*Action item*
Filter the records below down to lines containing "looks".

*Data records*
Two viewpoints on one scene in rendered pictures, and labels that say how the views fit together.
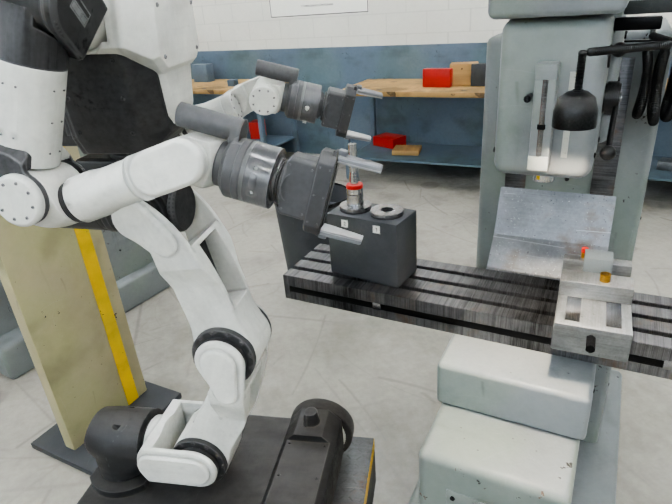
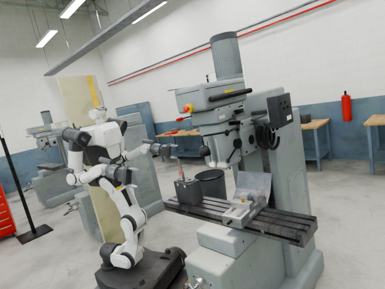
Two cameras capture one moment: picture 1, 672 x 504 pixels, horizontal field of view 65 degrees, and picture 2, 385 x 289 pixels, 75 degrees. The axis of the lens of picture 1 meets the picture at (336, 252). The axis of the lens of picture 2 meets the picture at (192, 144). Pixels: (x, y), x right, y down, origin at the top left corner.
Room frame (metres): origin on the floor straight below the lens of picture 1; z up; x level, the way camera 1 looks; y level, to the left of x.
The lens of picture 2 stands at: (-0.56, -0.81, 1.82)
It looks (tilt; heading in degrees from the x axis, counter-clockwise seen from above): 10 degrees down; 17
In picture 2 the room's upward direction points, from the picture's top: 12 degrees counter-clockwise
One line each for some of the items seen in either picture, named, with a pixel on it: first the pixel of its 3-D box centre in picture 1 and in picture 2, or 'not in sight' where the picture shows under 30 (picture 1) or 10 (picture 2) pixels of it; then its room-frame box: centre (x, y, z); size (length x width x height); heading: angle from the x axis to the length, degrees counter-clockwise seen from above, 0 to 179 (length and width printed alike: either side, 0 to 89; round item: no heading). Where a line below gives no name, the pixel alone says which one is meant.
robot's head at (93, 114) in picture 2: not in sight; (97, 114); (1.02, 0.32, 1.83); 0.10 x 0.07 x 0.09; 173
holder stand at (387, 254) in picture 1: (372, 239); (188, 190); (1.36, -0.11, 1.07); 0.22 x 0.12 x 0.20; 54
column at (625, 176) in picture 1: (555, 259); (274, 198); (1.69, -0.79, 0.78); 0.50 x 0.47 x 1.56; 151
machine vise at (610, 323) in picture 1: (593, 293); (244, 207); (1.06, -0.60, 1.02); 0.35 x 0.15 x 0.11; 153
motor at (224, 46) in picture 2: not in sight; (226, 58); (1.37, -0.61, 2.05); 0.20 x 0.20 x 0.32
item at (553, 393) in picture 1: (526, 342); (235, 226); (1.15, -0.49, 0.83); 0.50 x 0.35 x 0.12; 151
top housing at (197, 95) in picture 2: not in sight; (212, 94); (1.17, -0.50, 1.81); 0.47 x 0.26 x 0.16; 151
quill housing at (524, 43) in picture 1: (552, 94); (220, 143); (1.16, -0.49, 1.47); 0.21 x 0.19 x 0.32; 61
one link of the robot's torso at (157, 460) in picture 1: (191, 441); (128, 254); (1.04, 0.41, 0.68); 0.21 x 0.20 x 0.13; 78
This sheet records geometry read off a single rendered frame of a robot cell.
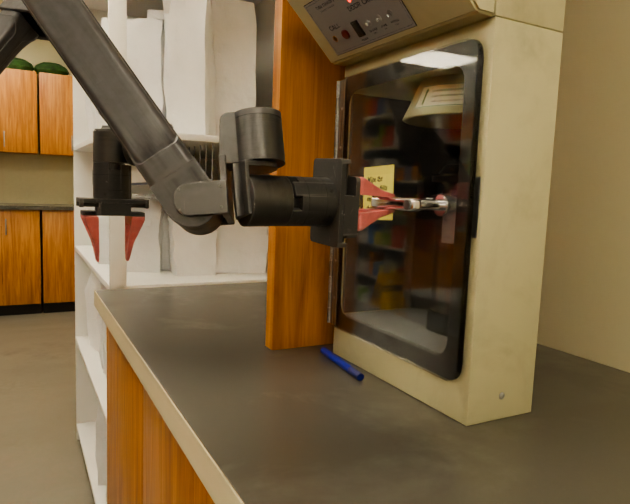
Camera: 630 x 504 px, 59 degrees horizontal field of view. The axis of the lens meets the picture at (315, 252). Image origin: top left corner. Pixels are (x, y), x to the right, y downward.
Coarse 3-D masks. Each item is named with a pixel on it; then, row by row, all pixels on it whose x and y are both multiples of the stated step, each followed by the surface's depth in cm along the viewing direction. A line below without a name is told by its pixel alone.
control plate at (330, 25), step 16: (320, 0) 77; (336, 0) 75; (352, 0) 72; (368, 0) 70; (384, 0) 68; (400, 0) 66; (320, 16) 80; (336, 16) 77; (352, 16) 75; (368, 16) 73; (384, 16) 71; (400, 16) 69; (336, 32) 80; (352, 32) 78; (368, 32) 75; (384, 32) 73; (336, 48) 83; (352, 48) 80
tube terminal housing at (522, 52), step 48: (528, 0) 63; (432, 48) 70; (528, 48) 64; (528, 96) 65; (480, 144) 63; (528, 144) 66; (480, 192) 63; (528, 192) 67; (480, 240) 64; (528, 240) 68; (480, 288) 65; (528, 288) 68; (336, 336) 93; (480, 336) 66; (528, 336) 70; (432, 384) 72; (480, 384) 67; (528, 384) 71
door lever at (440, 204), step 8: (376, 200) 71; (384, 200) 69; (392, 200) 68; (400, 200) 66; (408, 200) 64; (416, 200) 65; (424, 200) 66; (432, 200) 66; (440, 200) 67; (384, 208) 70; (392, 208) 68; (400, 208) 66; (408, 208) 65; (416, 208) 65; (424, 208) 66; (432, 208) 66; (440, 208) 67
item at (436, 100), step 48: (480, 48) 62; (384, 96) 78; (432, 96) 68; (384, 144) 78; (432, 144) 69; (432, 192) 69; (384, 240) 78; (432, 240) 69; (384, 288) 78; (432, 288) 69; (384, 336) 79; (432, 336) 69
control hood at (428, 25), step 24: (288, 0) 83; (312, 0) 79; (408, 0) 66; (432, 0) 63; (456, 0) 61; (480, 0) 60; (312, 24) 83; (432, 24) 66; (456, 24) 65; (360, 48) 79; (384, 48) 77
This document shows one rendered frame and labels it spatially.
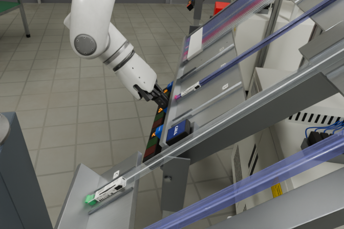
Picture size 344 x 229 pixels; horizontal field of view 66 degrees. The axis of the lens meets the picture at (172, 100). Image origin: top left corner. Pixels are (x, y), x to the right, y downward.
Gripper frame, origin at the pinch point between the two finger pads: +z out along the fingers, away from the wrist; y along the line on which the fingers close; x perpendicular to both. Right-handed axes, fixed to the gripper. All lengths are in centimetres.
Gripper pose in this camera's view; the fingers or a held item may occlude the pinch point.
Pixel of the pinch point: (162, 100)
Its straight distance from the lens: 74.1
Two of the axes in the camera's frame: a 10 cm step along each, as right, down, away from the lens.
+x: 7.6, -4.9, -4.3
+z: 6.4, 6.8, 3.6
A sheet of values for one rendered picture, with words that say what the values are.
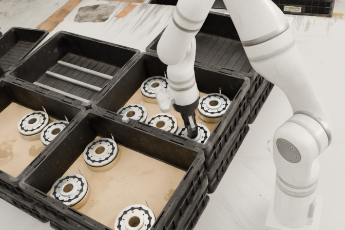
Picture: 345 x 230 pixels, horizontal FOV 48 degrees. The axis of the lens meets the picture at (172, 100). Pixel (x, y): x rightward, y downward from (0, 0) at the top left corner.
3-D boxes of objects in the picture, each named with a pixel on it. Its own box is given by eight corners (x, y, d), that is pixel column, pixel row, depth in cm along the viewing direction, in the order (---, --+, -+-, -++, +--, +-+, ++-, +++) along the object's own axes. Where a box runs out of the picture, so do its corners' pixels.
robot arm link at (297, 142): (309, 149, 70) (301, 200, 82) (340, 121, 74) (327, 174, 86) (269, 123, 76) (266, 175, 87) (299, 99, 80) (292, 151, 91)
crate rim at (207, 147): (252, 83, 117) (251, 77, 115) (207, 155, 100) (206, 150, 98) (144, 55, 135) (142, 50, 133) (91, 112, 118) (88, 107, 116)
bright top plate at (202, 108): (234, 98, 121) (234, 96, 120) (223, 120, 115) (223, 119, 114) (205, 91, 125) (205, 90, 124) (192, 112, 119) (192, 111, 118)
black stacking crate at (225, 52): (283, 52, 141) (285, 25, 133) (251, 105, 124) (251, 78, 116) (188, 32, 158) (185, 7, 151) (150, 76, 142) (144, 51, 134)
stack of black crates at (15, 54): (32, 66, 273) (12, 25, 250) (67, 72, 262) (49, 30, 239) (-5, 105, 248) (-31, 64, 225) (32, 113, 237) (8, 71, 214)
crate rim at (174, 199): (207, 155, 100) (206, 150, 98) (144, 257, 83) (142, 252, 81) (90, 113, 118) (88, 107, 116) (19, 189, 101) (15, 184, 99)
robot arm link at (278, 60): (301, 20, 70) (266, 44, 66) (346, 142, 78) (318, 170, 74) (265, 26, 78) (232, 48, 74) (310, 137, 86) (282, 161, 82)
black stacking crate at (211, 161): (251, 106, 123) (251, 79, 116) (210, 176, 107) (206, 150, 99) (149, 76, 141) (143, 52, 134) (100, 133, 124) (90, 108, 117)
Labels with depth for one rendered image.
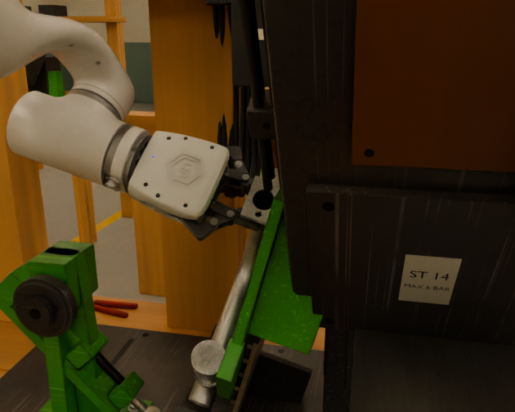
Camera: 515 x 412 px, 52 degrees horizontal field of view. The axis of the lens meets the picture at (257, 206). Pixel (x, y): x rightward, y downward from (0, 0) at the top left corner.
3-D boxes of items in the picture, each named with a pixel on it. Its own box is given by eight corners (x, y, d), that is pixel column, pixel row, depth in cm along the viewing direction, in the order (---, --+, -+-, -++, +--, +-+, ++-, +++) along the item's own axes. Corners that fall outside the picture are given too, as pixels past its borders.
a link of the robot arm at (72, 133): (138, 145, 72) (106, 199, 68) (51, 113, 73) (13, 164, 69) (133, 105, 65) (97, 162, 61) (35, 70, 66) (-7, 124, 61)
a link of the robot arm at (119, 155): (94, 171, 61) (118, 180, 60) (128, 110, 64) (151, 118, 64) (108, 200, 68) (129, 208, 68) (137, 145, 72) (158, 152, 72)
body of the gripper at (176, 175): (110, 182, 61) (201, 216, 60) (148, 112, 65) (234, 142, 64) (121, 208, 68) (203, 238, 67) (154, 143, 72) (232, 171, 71)
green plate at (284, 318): (294, 400, 57) (356, 225, 50) (221, 373, 57) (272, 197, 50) (307, 341, 67) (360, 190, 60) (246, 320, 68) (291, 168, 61)
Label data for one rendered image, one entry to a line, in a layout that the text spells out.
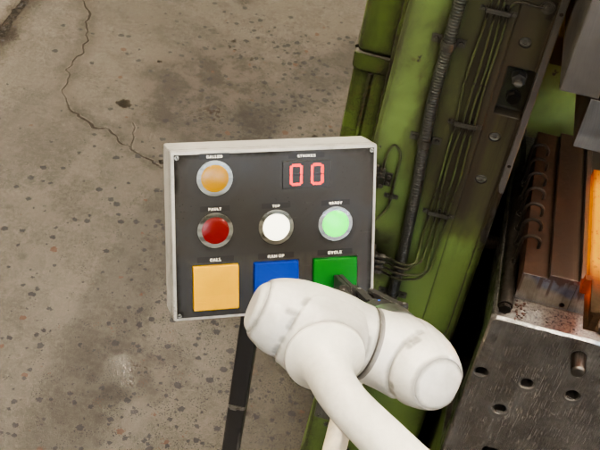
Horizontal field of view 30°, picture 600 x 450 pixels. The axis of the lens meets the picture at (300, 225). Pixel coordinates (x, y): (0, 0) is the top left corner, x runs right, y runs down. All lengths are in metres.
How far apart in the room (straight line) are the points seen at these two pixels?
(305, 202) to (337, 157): 0.09
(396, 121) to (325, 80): 2.01
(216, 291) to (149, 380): 1.18
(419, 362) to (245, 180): 0.50
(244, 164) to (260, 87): 2.15
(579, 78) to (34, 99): 2.39
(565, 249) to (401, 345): 0.68
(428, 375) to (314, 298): 0.17
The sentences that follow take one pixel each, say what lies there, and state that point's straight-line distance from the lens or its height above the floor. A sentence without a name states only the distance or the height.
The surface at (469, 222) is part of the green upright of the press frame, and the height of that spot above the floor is 0.94.
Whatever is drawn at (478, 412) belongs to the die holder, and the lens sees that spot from 2.21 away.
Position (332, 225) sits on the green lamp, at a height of 1.09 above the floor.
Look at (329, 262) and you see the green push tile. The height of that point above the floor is 1.04.
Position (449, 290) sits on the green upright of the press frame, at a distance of 2.27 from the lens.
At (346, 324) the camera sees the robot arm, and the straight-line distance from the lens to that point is 1.40.
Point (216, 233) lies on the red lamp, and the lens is 1.79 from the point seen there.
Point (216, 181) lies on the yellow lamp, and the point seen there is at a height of 1.16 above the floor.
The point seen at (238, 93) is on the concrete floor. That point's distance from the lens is 3.89.
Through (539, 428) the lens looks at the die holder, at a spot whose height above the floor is 0.65.
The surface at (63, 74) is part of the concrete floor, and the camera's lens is 3.92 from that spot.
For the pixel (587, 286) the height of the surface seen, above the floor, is 1.00.
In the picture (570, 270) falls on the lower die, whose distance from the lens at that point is 2.04.
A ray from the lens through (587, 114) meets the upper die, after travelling 1.79.
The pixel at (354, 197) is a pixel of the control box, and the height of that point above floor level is 1.13.
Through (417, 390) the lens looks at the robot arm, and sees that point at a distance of 1.44.
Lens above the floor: 2.34
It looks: 43 degrees down
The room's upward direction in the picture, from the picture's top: 10 degrees clockwise
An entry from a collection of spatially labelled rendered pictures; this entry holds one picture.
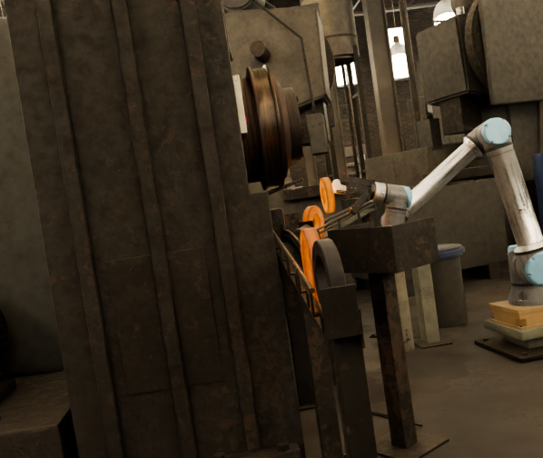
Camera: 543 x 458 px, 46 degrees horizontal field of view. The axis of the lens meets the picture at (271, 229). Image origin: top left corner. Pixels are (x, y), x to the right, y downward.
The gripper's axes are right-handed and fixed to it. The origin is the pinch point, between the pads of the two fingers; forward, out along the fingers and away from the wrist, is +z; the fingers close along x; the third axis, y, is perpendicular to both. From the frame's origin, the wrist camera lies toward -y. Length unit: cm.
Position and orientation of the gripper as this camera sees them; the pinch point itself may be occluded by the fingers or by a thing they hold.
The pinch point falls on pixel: (327, 190)
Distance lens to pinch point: 277.4
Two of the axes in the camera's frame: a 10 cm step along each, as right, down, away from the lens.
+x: 0.8, 0.3, -10.0
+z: -9.9, -1.3, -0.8
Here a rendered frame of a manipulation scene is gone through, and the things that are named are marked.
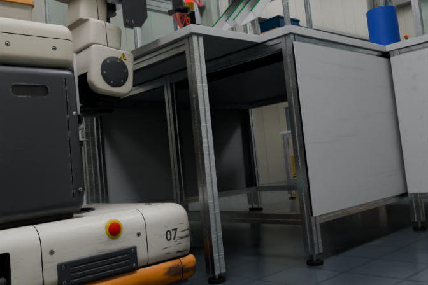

*Response box*
Room frame (metres): origin on the floor straight below the lens of picture 1; z up; x level, the way camera 1 looks; y level, to the left of x.
It looks (tilt; heading in degrees from the x axis, counter-clockwise seen from above): 10 degrees down; 17
Through (539, 428) the lens looks at the die holder, at a spot whose height above the floor is 0.65.
Through (417, 390) the lens looks at the robot arm, and sees that point at a distance of 1.44.
It looks: 43 degrees down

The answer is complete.